休みの日ごとに、本を読み、蚊に噛まれた箇所をひとつ、ふたつと数えるだけの生活。


私の生活は一気に老成してしまったかのよう。刺激のないことは苦にならない、と言えば嘘か。貴女が居た時は、穏やかながら、同時に貴女がいるという刺激が四六時中に私を楽しませてくれた。

貴女と出会い、供に過ごすようになってから、私が祖母祖父の葬式で数日実家に帰省して居た時と、貴女が祖父の葬式で久しぶりの規制も兼ねて1ヶ月九州に行っていた期間を除けば毎日、貴女と朝出会い、出掛けの挨拶を交わし、帰宅の挨拶、夕食、入浴、睡眠と共通の時間を過ごさないことはなかった。


7年間の時間を過ごして慣れ切った私が、この数ヶ月で一人の時間に沈みきっている。溶け込みはしたけれど、慣れることはない。

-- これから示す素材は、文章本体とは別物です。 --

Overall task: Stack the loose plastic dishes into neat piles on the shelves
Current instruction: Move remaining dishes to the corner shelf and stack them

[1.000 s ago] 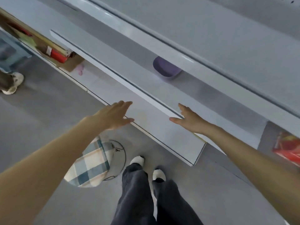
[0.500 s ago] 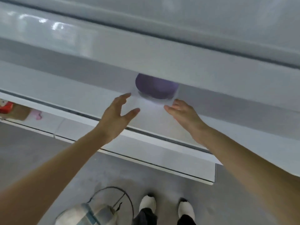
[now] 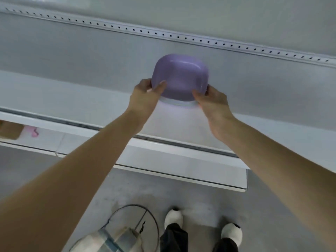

時間が有り余り、タバコを吸うことでしか無為な時間の流れを誤魔化すしかできないのがその証拠だ。



諦めるしかないのだろうか。諦めなかったところで元の生活に戻れることはない。過去を抱くことしかできない人間に未来はない。前に道はなく、後ろに道が続くだけ。引き返せることができるのなら!

やがて、そのうちに、また大切なものが見つかるかもしれない。その時はじめて、また私の前に道ができるのだろうが。貴女に対する罪悪感を胸に、人並みな幸せってやつを望む私がいる。

それはそれで仕様がないと思う。私はまだここにこうして居てしまっているのだから。


考えれば考えるだけ、生きる言い訳を導き出す。昔から言い訳だけは一人前やったからな。誤魔化す能にはもっと長けていたと思っていたけれど、どうも今回は誤魔化しきれない。



無駄と知りつつ、考えることで、数十分の時間を潰し、時計の針の遅さにぞっとする。